WHAT TO WORK ON :: Output everything in the listing exactly, with no line missing.
((
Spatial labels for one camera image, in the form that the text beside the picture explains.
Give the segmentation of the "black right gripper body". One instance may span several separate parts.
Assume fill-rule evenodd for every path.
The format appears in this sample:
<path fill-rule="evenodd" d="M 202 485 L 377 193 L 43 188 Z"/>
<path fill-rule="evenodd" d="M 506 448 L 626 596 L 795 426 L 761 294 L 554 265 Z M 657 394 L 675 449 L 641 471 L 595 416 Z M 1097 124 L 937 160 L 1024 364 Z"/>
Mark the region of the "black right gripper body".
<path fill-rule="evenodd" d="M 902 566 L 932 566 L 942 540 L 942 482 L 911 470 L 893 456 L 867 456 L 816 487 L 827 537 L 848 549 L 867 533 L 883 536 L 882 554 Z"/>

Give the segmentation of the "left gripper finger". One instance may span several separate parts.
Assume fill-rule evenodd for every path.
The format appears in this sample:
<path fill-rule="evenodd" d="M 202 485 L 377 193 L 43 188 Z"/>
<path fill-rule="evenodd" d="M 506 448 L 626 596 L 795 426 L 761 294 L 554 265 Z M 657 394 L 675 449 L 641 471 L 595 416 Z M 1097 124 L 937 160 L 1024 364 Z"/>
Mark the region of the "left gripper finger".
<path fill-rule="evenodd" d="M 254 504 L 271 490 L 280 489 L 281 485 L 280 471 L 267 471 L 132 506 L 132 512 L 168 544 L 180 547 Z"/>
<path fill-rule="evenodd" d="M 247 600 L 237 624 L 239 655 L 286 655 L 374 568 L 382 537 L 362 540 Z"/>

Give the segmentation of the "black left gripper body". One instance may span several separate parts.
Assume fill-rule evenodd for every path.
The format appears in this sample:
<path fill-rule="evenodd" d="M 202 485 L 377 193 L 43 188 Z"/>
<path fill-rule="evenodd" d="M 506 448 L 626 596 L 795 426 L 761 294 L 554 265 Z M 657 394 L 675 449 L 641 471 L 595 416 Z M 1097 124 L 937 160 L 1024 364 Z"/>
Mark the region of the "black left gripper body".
))
WRITTEN RESPONSE ::
Spatial labels for one camera image, in the form that the text beside the picture explains.
Give the segmentation of the "black right gripper body". One instance may span several separate parts.
Assume fill-rule evenodd for every path.
The format appears in this sample:
<path fill-rule="evenodd" d="M 202 485 L 377 193 L 43 188 Z"/>
<path fill-rule="evenodd" d="M 506 448 L 626 596 L 795 426 L 761 294 L 554 265 Z M 657 394 L 675 449 L 641 471 L 595 416 Z M 1097 124 L 937 160 L 1024 364 Z"/>
Mark the region of the "black right gripper body".
<path fill-rule="evenodd" d="M 902 566 L 932 566 L 942 540 L 942 482 L 911 470 L 893 456 L 867 456 L 816 487 L 827 537 L 848 549 L 867 533 L 883 536 L 882 554 Z"/>

Give the segmentation of the "left gripper finger". One instance may span several separate parts.
Assume fill-rule evenodd for every path.
The format appears in this sample:
<path fill-rule="evenodd" d="M 202 485 L 377 193 L 43 188 Z"/>
<path fill-rule="evenodd" d="M 506 448 L 626 596 L 795 426 L 761 294 L 554 265 Z M 657 394 L 675 449 L 641 471 L 595 416 Z M 1097 124 L 937 160 L 1024 364 Z"/>
Mark the region of the "left gripper finger".
<path fill-rule="evenodd" d="M 254 504 L 271 490 L 280 489 L 281 485 L 280 471 L 267 471 L 132 506 L 132 512 L 168 544 L 180 547 Z"/>
<path fill-rule="evenodd" d="M 247 600 L 237 624 L 239 655 L 286 655 L 374 568 L 382 537 L 362 540 Z"/>

Give the segmentation of the "black left gripper body". One instance may span several separate parts.
Assume fill-rule evenodd for every path.
The format appears in this sample:
<path fill-rule="evenodd" d="M 202 485 L 377 193 L 43 188 Z"/>
<path fill-rule="evenodd" d="M 506 448 L 626 596 L 795 426 L 761 294 L 554 265 Z M 657 394 L 675 449 L 641 471 L 595 416 Z M 1097 124 L 937 160 L 1024 364 Z"/>
Mark the region of the "black left gripper body".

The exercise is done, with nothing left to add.